Go to the line below containing "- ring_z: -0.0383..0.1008" and print exactly from there through the line containing "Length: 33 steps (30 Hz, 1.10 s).", both included. Print nothing else.

◆ Records for the task
== Segment start ==

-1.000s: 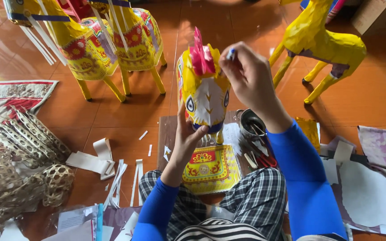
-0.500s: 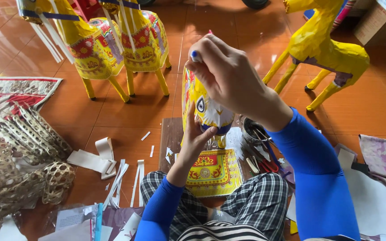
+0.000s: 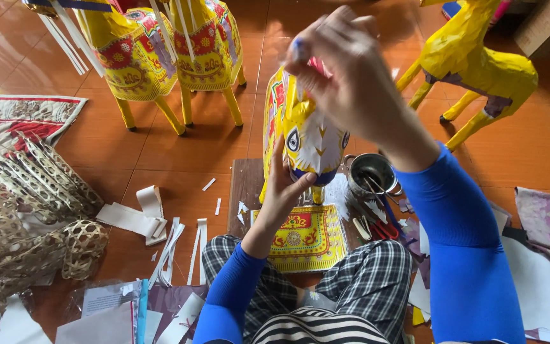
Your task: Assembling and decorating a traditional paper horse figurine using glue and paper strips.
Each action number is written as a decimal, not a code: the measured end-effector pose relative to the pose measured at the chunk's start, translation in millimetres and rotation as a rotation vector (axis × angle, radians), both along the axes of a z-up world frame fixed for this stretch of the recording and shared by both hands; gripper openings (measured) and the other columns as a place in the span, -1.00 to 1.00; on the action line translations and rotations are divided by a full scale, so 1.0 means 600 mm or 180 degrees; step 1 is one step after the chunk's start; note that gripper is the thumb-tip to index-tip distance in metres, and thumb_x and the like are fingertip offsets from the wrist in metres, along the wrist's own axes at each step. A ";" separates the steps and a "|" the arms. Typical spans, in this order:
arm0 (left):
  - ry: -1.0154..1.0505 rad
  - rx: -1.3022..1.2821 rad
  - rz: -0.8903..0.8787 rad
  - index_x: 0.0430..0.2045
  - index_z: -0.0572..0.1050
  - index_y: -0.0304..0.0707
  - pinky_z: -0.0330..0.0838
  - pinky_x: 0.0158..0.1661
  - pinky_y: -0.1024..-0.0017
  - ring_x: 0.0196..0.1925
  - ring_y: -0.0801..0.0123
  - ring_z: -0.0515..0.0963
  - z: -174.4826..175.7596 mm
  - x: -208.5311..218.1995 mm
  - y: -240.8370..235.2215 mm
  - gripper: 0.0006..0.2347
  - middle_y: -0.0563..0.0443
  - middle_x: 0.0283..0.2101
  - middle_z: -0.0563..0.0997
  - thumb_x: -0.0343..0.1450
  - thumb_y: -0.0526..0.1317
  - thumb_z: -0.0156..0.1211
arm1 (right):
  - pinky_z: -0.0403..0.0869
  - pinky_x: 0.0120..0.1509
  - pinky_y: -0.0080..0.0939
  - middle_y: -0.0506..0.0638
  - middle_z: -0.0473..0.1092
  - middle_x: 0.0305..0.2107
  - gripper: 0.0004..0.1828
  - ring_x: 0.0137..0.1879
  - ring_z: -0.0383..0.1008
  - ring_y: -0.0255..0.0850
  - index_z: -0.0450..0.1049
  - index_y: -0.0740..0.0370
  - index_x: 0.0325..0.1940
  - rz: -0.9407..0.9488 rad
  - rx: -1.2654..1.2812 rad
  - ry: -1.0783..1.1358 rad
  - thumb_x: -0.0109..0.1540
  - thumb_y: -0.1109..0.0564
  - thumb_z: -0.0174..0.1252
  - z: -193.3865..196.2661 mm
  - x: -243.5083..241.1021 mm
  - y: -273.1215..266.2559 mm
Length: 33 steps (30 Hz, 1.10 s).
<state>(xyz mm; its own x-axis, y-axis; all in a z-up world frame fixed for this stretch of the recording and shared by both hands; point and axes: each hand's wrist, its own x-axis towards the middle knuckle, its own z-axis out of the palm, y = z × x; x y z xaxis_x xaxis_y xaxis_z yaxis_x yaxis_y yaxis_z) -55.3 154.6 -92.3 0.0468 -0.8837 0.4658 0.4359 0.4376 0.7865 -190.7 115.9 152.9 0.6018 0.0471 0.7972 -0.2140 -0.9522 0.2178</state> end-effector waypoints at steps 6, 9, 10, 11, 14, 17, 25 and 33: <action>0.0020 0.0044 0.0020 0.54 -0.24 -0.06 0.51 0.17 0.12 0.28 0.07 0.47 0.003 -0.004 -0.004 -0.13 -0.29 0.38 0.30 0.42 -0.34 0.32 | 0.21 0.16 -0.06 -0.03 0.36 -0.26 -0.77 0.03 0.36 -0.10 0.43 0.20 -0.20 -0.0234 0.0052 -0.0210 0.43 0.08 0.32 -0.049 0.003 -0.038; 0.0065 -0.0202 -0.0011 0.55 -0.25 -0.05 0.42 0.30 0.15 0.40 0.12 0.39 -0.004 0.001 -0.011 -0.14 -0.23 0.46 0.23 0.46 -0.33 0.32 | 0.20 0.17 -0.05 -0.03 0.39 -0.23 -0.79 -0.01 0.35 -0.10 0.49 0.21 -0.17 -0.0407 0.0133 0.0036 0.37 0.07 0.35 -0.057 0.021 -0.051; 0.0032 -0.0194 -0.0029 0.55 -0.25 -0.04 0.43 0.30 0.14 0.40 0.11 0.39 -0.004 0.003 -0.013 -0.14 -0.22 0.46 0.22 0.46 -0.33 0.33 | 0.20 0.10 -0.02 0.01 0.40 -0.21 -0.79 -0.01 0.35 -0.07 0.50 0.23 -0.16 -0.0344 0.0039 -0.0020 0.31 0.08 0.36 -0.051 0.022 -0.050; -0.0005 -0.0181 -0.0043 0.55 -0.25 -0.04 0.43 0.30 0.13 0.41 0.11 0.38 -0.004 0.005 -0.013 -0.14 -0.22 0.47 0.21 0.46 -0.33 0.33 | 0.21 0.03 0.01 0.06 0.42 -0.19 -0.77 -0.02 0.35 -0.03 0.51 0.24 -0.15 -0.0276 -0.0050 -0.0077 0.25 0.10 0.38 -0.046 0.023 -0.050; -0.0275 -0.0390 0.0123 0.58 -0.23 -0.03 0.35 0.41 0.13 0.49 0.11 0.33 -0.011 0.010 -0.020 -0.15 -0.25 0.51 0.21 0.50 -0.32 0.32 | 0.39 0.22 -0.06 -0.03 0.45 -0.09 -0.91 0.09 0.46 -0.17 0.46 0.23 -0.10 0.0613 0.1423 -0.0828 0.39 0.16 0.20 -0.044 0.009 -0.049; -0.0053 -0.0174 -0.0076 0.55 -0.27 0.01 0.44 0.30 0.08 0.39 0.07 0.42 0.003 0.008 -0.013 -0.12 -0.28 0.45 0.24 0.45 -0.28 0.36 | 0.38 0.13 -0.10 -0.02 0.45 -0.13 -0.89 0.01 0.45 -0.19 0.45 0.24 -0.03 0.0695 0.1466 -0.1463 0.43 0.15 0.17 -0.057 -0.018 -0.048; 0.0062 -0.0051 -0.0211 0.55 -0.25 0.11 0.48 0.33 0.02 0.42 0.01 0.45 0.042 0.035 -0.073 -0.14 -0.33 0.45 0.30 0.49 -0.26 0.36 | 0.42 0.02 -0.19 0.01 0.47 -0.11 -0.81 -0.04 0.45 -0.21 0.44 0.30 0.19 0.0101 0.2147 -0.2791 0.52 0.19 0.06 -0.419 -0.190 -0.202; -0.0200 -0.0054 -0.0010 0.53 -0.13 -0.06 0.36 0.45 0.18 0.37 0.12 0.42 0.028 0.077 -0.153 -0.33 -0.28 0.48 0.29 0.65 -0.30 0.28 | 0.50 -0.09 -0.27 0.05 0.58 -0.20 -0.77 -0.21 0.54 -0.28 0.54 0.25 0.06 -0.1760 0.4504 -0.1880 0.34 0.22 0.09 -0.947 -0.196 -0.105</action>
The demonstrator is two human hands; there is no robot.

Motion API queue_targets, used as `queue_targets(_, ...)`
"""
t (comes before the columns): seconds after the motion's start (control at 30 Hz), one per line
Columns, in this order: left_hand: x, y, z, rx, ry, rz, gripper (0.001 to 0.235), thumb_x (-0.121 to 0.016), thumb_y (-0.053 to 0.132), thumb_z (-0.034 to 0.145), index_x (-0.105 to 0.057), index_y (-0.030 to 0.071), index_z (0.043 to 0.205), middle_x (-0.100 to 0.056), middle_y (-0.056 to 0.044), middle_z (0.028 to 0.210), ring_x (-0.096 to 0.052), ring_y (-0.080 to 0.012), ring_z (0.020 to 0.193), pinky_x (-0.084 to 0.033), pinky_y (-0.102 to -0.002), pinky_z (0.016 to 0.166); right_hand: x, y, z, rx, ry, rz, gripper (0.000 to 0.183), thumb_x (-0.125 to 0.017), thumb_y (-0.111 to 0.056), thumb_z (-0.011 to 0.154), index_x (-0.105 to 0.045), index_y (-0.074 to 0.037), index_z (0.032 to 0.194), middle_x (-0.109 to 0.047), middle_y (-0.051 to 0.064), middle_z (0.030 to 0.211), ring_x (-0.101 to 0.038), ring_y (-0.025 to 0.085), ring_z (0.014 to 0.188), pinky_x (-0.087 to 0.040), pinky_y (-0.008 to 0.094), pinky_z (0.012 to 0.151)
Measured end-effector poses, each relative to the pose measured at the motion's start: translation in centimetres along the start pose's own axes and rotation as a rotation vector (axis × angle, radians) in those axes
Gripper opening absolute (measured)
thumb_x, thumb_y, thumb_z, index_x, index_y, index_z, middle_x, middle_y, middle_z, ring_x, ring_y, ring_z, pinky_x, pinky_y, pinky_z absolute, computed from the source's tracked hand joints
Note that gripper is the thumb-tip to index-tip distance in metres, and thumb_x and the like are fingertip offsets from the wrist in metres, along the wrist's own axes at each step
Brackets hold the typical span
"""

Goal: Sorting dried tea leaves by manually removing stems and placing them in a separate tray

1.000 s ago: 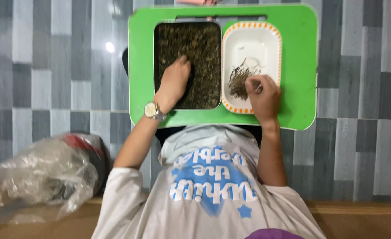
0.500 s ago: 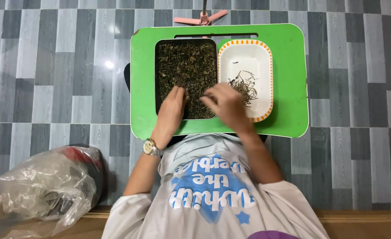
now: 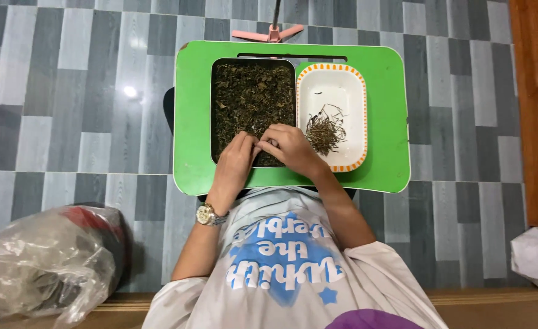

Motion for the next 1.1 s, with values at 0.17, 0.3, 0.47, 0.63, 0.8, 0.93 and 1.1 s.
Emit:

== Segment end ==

◆ Answer to the exercise
  - ring_z: -0.0383..0.1008
  - ring_y: -0.0255..0.0850
  - index_z: -0.0450..0.1049
  - index_y: -0.0740..0.0370
  - index_x: 0.0325..0.1940
  - rz: -0.9407..0.9488 rad
  - rx: -1.2654..1.2812 rad
  - ry: -1.0783..1.1358 rad
  - thumb_x: -0.0109..0.1540
  - thumb_y: -0.1109..0.0564
  - thumb_z: -0.0174..0.1252
  - z: -193.3865..196.2661 mm
  - x: -243.5083..241.1021 mm
  - y: -273.1215..266.2559 mm
Length: 33 steps (30 Hz, 1.10 s).

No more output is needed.